→ **Required work**:
Word for word, restate the records that appear below.

→ **Data entries**:
=== Section Start ===

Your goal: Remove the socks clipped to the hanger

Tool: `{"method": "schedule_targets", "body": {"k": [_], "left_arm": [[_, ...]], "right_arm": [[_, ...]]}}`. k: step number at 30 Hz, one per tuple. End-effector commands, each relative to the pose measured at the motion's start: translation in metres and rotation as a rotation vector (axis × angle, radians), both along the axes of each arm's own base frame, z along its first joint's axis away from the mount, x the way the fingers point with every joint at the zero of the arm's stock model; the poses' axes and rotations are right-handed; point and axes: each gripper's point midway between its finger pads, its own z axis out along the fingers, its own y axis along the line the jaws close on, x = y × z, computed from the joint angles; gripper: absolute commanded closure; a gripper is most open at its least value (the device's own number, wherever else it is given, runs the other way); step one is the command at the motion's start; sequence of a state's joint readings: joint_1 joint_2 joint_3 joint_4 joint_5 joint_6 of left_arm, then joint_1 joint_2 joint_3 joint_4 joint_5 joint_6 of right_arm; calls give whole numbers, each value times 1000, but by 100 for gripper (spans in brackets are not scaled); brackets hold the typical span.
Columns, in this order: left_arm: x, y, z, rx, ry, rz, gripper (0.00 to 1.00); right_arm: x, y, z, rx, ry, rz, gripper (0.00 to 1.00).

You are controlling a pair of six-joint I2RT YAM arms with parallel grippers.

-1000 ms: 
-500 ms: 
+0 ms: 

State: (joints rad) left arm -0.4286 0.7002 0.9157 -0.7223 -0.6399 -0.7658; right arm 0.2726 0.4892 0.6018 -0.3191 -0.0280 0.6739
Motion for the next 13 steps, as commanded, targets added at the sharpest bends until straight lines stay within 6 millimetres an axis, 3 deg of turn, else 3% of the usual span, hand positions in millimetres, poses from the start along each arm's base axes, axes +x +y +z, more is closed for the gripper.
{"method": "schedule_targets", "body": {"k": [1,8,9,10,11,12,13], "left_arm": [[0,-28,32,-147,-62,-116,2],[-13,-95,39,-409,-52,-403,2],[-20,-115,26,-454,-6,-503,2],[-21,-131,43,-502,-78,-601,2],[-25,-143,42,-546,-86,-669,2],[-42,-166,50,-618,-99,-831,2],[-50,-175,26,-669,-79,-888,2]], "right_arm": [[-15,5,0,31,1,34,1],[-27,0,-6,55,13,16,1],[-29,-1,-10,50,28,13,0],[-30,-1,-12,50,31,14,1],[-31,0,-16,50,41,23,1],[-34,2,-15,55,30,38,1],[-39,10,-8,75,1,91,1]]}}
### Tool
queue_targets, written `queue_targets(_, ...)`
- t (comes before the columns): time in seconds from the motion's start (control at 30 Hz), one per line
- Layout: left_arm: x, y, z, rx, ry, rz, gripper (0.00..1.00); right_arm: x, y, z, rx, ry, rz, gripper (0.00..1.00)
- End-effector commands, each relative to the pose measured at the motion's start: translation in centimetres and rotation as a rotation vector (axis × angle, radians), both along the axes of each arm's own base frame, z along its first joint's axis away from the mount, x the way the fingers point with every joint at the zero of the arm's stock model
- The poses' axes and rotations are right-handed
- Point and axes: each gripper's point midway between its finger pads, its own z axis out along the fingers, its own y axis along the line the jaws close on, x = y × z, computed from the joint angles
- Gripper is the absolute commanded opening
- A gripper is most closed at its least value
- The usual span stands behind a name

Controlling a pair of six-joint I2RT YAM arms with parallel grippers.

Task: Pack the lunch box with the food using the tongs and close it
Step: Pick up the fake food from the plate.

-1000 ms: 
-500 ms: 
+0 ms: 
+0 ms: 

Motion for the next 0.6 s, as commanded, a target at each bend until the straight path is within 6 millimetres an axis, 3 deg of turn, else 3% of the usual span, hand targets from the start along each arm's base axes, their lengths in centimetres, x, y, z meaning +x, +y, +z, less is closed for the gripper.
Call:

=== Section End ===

→ **Task output**:
Your goal: Remove the socks clipped to the hanger

Tool: `{"method": "schedule_targets", "body": {"k": [_], "left_arm": [[_, ...]], "right_arm": [[_, ...]]}}`. k: step number at 30 Hz, one per tuple. End-effector commands, each relative to the pose measured at the motion's start: translation in metres and rotation as a rotation vector (axis × angle, radians), both along the axes of each arm's own base frame, z along its first joint's axis away from the mount, x the way the fingers point with every joint at the zero of the arm's stock model; the poses' axes and rotations are right-handed; point and axes: each gripper's point midway between its finger pads, its own z axis out along the fingers, its own y axis along the line the jaws close on, x = y × z, computed from the joint angles; gripper: absolute commanded closure; a gripper is most open at its least value (the device's own number, wherever else it is given, runs the other way); step one is the command at the motion's start; sequence of a state's joint readings: joint_1 joint_2 joint_3 joint_4 joint_5 joint_6 of left_arm, then joint_1 joint_2 joint_3 joint_4 joint_5 joint_6 of right_arm; calls give whole numbers, each value times 1000, but by 100 for gripper (spans in brackets are not scaled); brackets hold the typical span.
Columns, in this order: left_arm: x, y, z, rx, ry, rz, gripper (0.00 to 1.00); right_arm: x, y, z, rx, ry, rz, gripper (0.00 to 1.00).

You are controlling a pair of six-joint I2RT YAM arms with parallel grippers.

-1000 ms: 
-500 ms: 
+0 ms: 

State: (joints rad) left arm -0.4286 0.7002 0.9157 -0.7223 -0.6399 -0.7658; right arm 0.2726 0.4892 0.6018 -0.3191 -0.0280 0.6739
Motion for the next 13 steps, as commanded, targets added at the sharpest bends until straight lines stay within 6 millimetres an axis, 3 deg of turn, else 3% of the usual span, hand positions in millimetres, poses from the start along each arm's base axes, axes +x +y +z, more is closed for the gripper.
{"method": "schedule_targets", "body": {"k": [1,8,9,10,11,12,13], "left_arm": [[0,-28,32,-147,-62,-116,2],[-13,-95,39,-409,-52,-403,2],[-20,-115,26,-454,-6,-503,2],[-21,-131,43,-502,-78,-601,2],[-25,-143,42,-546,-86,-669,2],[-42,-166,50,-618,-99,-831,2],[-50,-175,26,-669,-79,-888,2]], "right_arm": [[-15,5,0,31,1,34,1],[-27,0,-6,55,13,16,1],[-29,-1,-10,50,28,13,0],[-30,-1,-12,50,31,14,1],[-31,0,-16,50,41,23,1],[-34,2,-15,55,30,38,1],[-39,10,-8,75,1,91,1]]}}
### Tool
queue_targets, written `queue_targets(_, ...)`
- t (comes before the columns): time in seconds from the motion's start (control at 30 Hz), one per line
- Layout: left_arm: x, y, z, rx, ry, rz, gripper (0.00..1.00); right_arm: x, y, z, rx, ry, rz, gripper (0.00..1.00)
- End-effector commands, each relative to the pose measured at the motion's start: translation in centimetres and rotation as a rotation vector (axis × angle, radians), both along the axes of each arm's own base frame, z along its first joint's axis away from the mount, x the way the fingers point with every joint at the zero of the arm's stock model
- The poses' axes and rotations are right-handed
- Point and axes: each gripper's point midway between its finger pads, its own z axis out along the fingers, its own y axis along the line the jaws close on, x = y × z, computed from the joint angles
- Gripper is the absolute commanded opening
- A gripper is most closed at its least value
- The usual span stands behind a name

Controlling a pair of six-joint I2RT YAM arms with parallel grippers.

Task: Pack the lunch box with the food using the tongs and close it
Step: Pick up the fake food from the plate.

-1000 ms: 
-500 ms: 
+0 ms: 
+0 ms: 

Motion for the next 0.6 s, as commanded, a target at each bend until the straight path is within 6 millimetres an axis, 3 deg of turn, else 3% of the usual span, hand targets from the start along each arm's base axes, their lengths in centimetres, x, y, z meaning +x, +y, +z, less is closed for the gripper.
Call:

With this, the output is complete.